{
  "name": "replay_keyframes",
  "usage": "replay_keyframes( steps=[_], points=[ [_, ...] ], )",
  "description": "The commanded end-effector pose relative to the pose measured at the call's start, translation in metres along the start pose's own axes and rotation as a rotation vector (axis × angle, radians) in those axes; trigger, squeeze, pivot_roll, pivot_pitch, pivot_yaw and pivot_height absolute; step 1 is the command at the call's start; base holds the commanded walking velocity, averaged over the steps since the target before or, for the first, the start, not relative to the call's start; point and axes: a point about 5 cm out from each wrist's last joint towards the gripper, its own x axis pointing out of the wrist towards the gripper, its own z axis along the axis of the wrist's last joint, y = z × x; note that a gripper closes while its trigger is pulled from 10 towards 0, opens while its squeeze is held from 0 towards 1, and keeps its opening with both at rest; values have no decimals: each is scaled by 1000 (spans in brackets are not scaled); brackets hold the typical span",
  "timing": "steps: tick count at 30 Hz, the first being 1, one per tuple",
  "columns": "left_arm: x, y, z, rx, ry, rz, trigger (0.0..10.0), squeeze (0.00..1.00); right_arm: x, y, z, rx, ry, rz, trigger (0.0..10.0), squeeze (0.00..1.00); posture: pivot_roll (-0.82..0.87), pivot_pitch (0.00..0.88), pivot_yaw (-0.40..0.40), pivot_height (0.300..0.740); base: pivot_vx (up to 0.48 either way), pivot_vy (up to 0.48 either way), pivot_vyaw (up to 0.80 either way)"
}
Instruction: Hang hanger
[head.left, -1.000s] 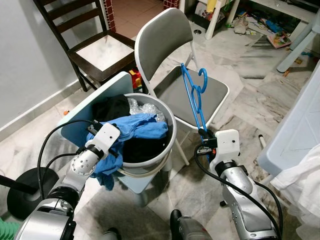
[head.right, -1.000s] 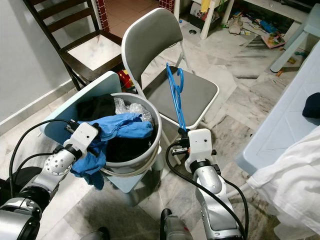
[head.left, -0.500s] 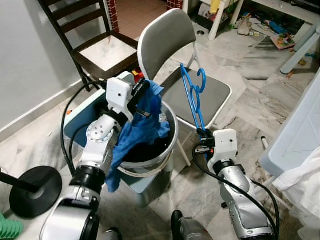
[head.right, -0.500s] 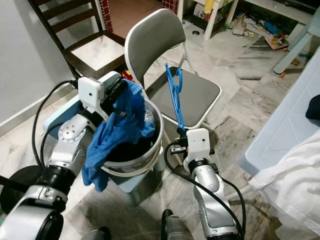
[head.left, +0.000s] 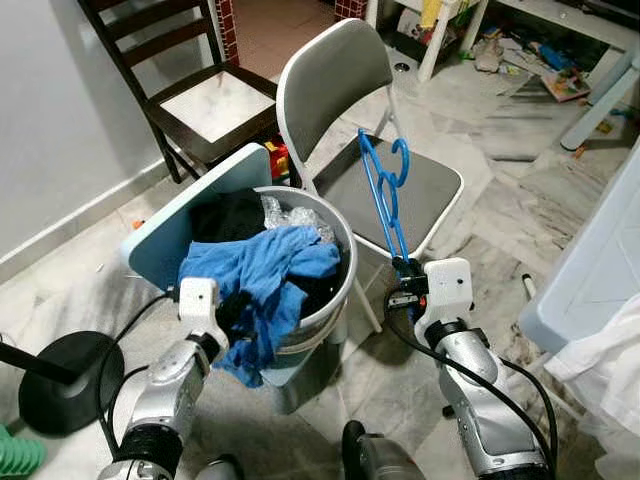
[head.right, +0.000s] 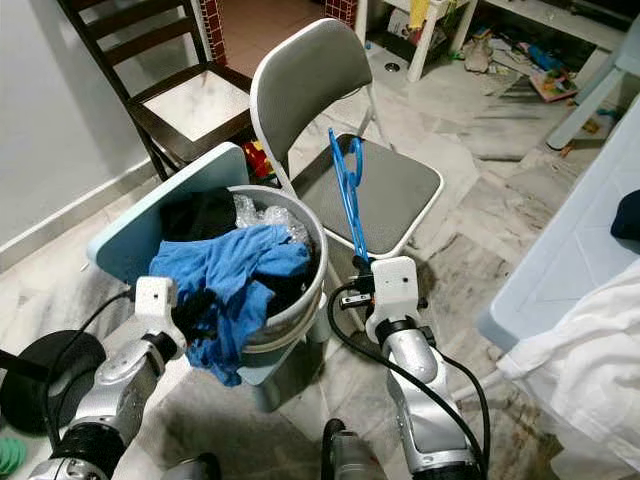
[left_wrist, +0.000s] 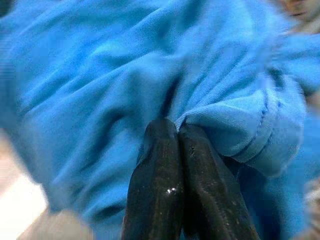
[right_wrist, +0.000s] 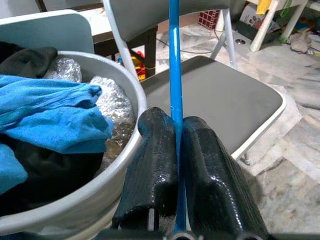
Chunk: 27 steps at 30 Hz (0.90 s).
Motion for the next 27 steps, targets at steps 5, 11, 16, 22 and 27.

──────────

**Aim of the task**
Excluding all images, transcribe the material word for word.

**Task output**
{
  "name": "replay_keyframes",
  "usage": "replay_keyframes( steps=[_], points=[ [_, ...] ], )",
  "description": "The commanded end-effector pose relative to the pose measured at the call's start, translation in metres along the start pose's own axes and rotation as a rotation vector (axis × angle, radians) in those axes; trigger, squeeze, pivot_roll, pivot_pitch, pivot_yaw and pivot_height absolute; step 1 is the command at the call's start; base holds the commanded walking velocity, averaged over the steps since the target before or, for the first, the start, not relative to the call's start; point and axes: a point about 5 cm out from each wrist's last joint towards the gripper, its own x axis pointing out of the wrist towards the gripper, its own z axis along the axis of the wrist's last joint, y = z × x; note that a gripper closes while its trigger is pulled from 10 towards 0, opens while its squeeze is held from 0 towards 1, and keeps its opening with both at rest; values have no decimals: each is scaled by 1000 (spans in brackets are not scaled); brackets hold the typical span",
  "timing": "steps: tick count at 30 Hz, the first being 1, one per tuple",
  "columns": "left_arm: x, y, z, rx, ry, rz, trigger (0.0..10.0), squeeze (0.00..1.00); right_arm: x, y, z, rx, ry, rz, trigger (0.0..10.0), squeeze (0.00..1.00); posture: pivot_roll (-0.82..0.87), pivot_pitch (0.00..0.88), pivot_yaw (-0.40..0.40), pivot_height (0.300..0.740); base: pivot_vx (up to 0.48 either way), pivot_vy (up to 0.48 either way), pivot_vyaw (up to 0.80 either way)"
}
Instruction: Hang hanger
[head.left, -1.000s] 
[head.right, -1.000s] 
[head.left, -0.500s] 
[head.right, -0.500s] 
[head.left, +0.000s] 
[head.right, +0.000s] 
[left_wrist, +0.000s] 
[right_wrist, +0.000s] 
Chunk: 27 steps at 30 Hz (0.90 s).
Motion for the next 27 steps, targets at steps 5, 11, 16, 22 and 27.

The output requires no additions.